À titre de comparaison en terme de teneur en B12 pour 100g :

  • Viande Rouge : ~2 ‑ 4 µg
  • Oeuf entier : ~1.3 ‑ 2 µg

2.4. Le Calcium

Le calcium est essentiel pour les os et les dents, la contraction musculaire et la coagulation.

SourceTeneur approximativeRemarques
Produits laitiers100–200 mg / 100 gPrincipal apport pour végétariens
Légumes verts (chou, brocoli)30–70 mg / 100 gAttention à la biodisponibilité selon oxalates
Amandes, oléagineux50 mg / 30 gBon complément mais moins absorbé que lait
Eaux minérales riches en calcium150–500 mg / LFacile à intégrer quotidiennement
Produits enrichis (lait végétal)120 mg / 100 mLVérifier l’étiquetage

2.5. Autres points de vigilance

Les Oméga‑3

Les oméga‑3 sont des acides gras essentiels : indispensables pour le cœur, le cerveau et la régulation de l’inflammation.
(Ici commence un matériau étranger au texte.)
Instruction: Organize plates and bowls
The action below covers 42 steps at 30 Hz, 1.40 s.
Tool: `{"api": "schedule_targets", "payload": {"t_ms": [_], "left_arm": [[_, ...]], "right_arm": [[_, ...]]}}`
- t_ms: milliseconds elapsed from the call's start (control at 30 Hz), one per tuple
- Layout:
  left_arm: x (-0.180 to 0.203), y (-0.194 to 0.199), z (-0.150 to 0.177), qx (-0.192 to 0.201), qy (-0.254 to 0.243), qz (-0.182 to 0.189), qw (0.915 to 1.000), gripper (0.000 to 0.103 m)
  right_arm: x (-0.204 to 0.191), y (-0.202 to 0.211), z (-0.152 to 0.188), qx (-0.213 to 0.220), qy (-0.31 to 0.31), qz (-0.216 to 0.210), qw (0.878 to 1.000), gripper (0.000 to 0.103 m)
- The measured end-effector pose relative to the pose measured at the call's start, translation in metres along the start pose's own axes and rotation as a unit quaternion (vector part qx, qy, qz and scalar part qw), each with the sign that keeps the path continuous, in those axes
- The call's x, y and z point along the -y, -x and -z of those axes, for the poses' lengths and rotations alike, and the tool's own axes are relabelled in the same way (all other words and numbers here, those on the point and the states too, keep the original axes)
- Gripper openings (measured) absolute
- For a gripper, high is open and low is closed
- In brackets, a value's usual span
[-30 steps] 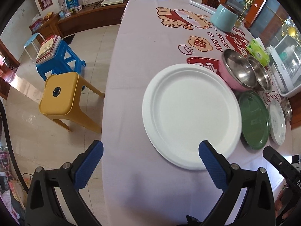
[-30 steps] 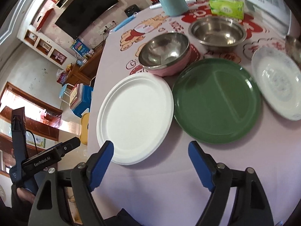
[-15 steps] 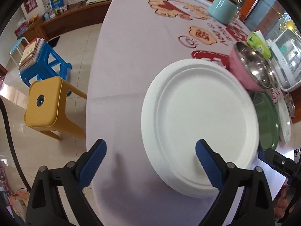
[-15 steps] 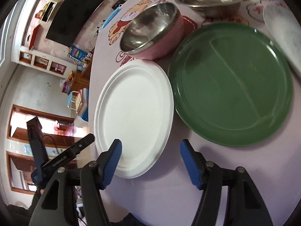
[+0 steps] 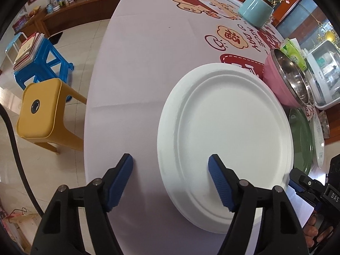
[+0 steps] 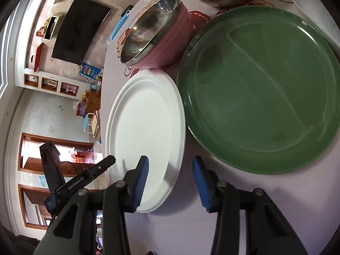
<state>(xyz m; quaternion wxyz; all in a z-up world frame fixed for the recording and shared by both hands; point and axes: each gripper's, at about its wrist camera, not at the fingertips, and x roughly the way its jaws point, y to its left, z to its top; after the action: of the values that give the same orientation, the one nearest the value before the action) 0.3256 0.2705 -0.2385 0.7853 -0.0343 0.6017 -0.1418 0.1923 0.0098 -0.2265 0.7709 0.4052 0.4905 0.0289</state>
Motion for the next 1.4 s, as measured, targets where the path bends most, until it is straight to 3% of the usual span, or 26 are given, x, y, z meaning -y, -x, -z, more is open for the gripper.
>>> {"api": "schedule_targets", "payload": {"t_ms": [300, 600, 800, 967, 1400], "left_arm": [[-0.002, 0.002, -0.003, 0.009, 0.014, 0.020, 0.9997, 0.044], [-0.002, 0.001, -0.004, 0.016, 0.015, 0.024, 0.9995, 0.036], [0.001, 0.001, -0.003, 0.017, 0.004, 0.020, 0.9996, 0.033], [-0.003, 0.003, 0.000, 0.013, 0.008, 0.014, 0.9998, 0.020], [0.001, 0.039, 0.020, 0.037, 0.012, 0.001, 0.9992, 0.020]], "right_arm": [[0.003, -0.004, 0.000, -0.006, 0.000, -0.004, 1.000, 0.026], [-0.001, -0.006, -0.002, -0.011, 0.005, 0.005, 1.000, 0.015], [0.001, -0.004, -0.002, -0.010, 0.008, 0.008, 1.000, 0.015], [0.000, -0.001, -0.001, -0.005, 0.014, 0.019, 1.000, 0.015], [-0.013, 0.010, 0.004, 0.000, 0.041, 0.017, 0.999, 0.015]]}}
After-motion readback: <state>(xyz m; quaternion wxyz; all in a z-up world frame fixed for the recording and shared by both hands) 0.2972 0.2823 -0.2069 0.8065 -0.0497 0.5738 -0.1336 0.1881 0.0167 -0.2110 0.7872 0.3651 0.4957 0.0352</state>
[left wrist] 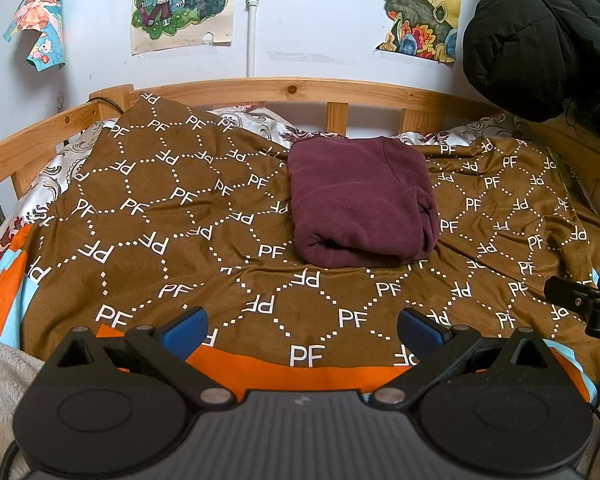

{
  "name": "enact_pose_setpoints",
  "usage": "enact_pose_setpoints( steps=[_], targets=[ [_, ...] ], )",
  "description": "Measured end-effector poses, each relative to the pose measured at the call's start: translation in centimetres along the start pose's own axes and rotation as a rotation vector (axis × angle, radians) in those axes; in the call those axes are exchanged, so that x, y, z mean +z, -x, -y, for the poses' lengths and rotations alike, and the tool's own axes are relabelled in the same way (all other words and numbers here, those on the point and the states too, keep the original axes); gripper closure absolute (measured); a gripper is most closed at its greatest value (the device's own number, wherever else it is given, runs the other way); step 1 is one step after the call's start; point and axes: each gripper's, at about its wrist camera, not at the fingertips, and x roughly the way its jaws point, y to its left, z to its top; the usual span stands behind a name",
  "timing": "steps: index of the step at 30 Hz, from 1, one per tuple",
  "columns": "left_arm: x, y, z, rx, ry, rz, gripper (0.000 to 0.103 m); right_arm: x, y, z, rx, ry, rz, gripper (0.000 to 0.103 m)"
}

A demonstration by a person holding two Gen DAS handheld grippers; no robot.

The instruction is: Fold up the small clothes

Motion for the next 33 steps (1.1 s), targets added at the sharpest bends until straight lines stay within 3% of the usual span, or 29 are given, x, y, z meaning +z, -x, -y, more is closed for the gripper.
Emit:
enact_pose_setpoints(
  steps=[33],
  targets=[
    [0.09, -0.14, -0.16, 0.005, 0.006, -0.008, 0.001, -0.49, -0.05, -0.35, -0.006, -0.008, -0.011, 0.001]
  ],
)
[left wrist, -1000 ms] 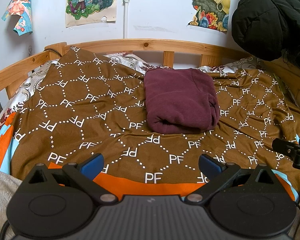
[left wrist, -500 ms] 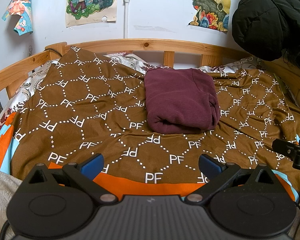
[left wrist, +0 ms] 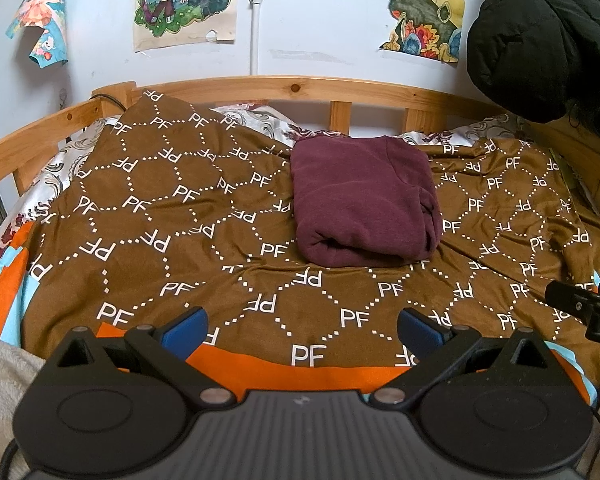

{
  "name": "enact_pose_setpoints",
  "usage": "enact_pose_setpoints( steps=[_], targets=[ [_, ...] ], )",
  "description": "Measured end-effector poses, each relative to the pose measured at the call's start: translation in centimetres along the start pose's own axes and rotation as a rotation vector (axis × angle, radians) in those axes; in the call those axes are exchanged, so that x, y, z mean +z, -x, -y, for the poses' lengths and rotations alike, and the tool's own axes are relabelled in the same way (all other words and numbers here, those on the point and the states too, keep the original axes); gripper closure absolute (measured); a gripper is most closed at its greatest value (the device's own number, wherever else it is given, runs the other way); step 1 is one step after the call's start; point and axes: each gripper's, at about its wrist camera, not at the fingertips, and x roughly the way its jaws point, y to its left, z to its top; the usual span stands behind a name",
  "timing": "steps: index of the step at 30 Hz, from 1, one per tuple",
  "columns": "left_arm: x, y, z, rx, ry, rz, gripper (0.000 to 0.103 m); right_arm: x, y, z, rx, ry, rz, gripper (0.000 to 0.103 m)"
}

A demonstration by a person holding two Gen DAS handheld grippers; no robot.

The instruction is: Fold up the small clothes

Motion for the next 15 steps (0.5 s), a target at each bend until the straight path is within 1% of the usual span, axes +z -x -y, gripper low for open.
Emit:
enact_pose_setpoints(
  steps=[15],
  targets=[
    [0.0, 0.04, -0.08, 0.002, -0.002, 0.0, 0.001, 0.12, 0.01, -0.02, 0.0, -0.002, -0.002, 0.001]
  ],
)
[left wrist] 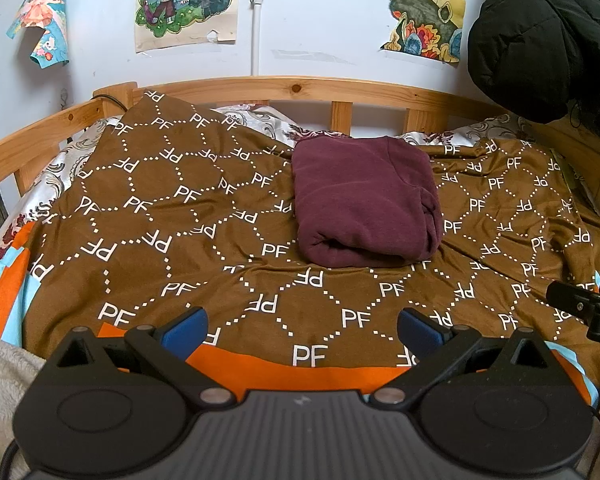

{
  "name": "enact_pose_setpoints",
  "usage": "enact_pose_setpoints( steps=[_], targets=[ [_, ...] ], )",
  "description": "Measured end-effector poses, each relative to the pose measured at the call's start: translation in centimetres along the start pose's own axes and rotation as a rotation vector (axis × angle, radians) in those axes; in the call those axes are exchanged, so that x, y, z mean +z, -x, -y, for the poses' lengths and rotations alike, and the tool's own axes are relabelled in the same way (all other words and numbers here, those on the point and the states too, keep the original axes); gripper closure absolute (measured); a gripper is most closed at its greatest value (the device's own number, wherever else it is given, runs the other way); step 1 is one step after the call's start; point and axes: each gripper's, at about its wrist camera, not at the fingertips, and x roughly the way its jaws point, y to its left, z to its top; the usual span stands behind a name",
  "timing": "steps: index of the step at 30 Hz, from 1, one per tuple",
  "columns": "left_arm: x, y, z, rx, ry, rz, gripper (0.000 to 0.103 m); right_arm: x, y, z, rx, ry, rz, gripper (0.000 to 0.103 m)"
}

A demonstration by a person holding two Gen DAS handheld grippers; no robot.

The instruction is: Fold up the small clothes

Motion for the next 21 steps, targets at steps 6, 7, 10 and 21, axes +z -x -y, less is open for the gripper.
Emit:
enact_pose_setpoints(
  steps=[6, 7, 10, 21],
  targets=[
    [0.0, 0.02, -0.06, 0.0, 0.0, -0.001, 0.001, 0.07, -0.11, 0.07, 0.0, 0.0, 0.001, 0.001],
    [0.03, -0.01, -0.02, 0.0, 0.0, 0.0, 0.001, 0.08, -0.12, 0.08, 0.0, 0.0, 0.0, 0.001],
    [0.02, -0.01, -0.02, 0.0, 0.0, 0.0, 0.001, 0.1, -0.13, 0.09, 0.0, 0.0, 0.0, 0.001],
    [0.01, -0.02, -0.05, 0.0, 0.0, -0.001, 0.001, 0.1, -0.12, 0.05, 0.0, -0.001, -0.001, 0.001]
  ],
)
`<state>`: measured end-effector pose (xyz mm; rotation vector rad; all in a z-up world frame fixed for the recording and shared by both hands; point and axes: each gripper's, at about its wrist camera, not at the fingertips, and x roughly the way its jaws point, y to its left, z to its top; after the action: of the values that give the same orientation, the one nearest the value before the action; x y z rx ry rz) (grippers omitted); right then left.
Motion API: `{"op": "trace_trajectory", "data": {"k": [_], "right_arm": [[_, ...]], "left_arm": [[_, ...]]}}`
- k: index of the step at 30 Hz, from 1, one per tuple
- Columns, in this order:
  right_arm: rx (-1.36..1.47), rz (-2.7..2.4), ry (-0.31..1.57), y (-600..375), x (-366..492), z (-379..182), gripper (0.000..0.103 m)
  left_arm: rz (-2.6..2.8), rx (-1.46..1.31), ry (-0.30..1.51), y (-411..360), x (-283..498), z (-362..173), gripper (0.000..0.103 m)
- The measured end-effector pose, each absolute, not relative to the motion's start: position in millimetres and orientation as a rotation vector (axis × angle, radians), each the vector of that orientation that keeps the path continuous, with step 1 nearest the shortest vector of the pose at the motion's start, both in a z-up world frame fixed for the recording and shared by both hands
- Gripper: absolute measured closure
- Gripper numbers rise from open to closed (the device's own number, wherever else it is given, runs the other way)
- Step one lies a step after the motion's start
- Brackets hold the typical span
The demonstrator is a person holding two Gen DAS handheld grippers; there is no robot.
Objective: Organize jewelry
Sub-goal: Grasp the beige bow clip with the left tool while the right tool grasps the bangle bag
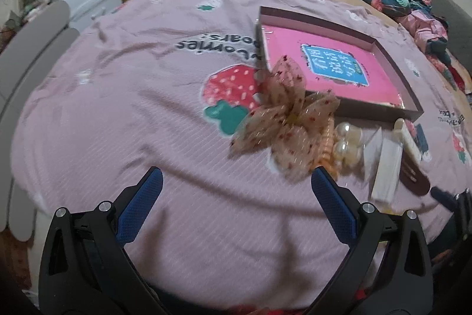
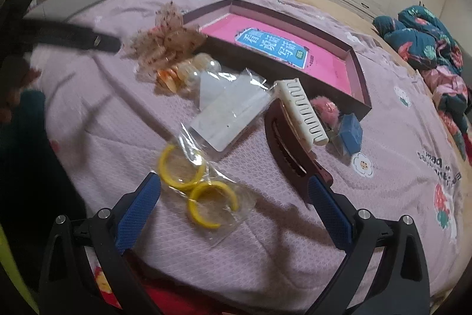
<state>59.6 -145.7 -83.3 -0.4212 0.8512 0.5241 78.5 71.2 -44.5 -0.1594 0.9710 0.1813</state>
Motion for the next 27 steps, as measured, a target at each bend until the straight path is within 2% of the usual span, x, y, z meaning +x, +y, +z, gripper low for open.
{"op": "trace_trajectory", "data": {"k": [15, 16, 17, 20, 22, 25, 26, 27], "right_arm": [[-0.535, 0.568, 0.837, -130.7, 58.1, -110.0, 0.006], [-0.528, 0.57, 0.837, -130.9, 58.6, -110.3, 0.01], [-0.518, 0.581, 0.842, -131.3, 58.9, -110.3, 0.019], [-0.476, 0.623, 0.868, -131.8, 60.3, -110.1, 0.03], [-0.465, 0.634, 0.867, -132.7, 59.8, -109.0, 0.038], [-0.439, 0.641, 0.87, -136.6, 60.1, -105.6, 0.049], [-0.432, 0.642, 0.873, -137.6, 60.3, -104.9, 0.053], [-0.426, 0.642, 0.875, -139.4, 60.3, -103.9, 0.054]], "left_arm": [[0.132, -0.295, 1.017, 89.9, 132.8, -74.9, 0.009], [0.126, -0.3, 1.013, 90.2, 134.3, -75.0, 0.01], [0.121, -0.303, 1.008, 90.0, 135.1, -74.6, 0.011], [0.086, -0.309, 0.998, 87.4, 136.7, -72.8, 0.022], [0.048, -0.313, 0.992, 82.9, 136.8, -70.6, 0.043], [-0.002, -0.323, 0.987, 77.0, 136.8, -69.5, 0.067], [-0.015, -0.325, 0.987, 74.9, 135.8, -69.5, 0.071], [-0.022, -0.326, 0.987, 73.2, 135.8, -69.6, 0.079]]}}
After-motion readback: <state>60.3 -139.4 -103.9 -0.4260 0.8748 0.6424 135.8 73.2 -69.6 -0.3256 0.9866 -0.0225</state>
  • Oméga- 3 de type ALA (acide alpha-linolénique) : présent dans les plantes
    • Sources : graines de lin, chia, noix, huiles de colza ou noix
    • Converti en EPA et DHA par le corps, mais conversion limitée (≤10 % pour l’EPA, 2‑5 % pour le DHA)
  • Oméga- 3 de type EPA (acide eicosapentaénoïque) et DHA (acide docosahexaénoïque) : longue chaîne, présents dans poissons gras et œufs enrichis.
    • Végétariens : apport partiel via œufs/produits enrichis
    • Végans : supplément d’algues conseillé pour DHA/EPA

Pratique quotidienne : 1–2 c. à s. de graines de lin ou chia, quelques noix, un filet d’huile de colza ou noix. Supplément algal si nécessaire.

L’Iode

L’iode permet la synthèse des hormones thyroïdiennes → métabolisme, énergie, fonctionnement cérébral. Pour les omnivore, on la retrouve principalement dans les poissons et les fruits de mer avec une haute biodisponibilité.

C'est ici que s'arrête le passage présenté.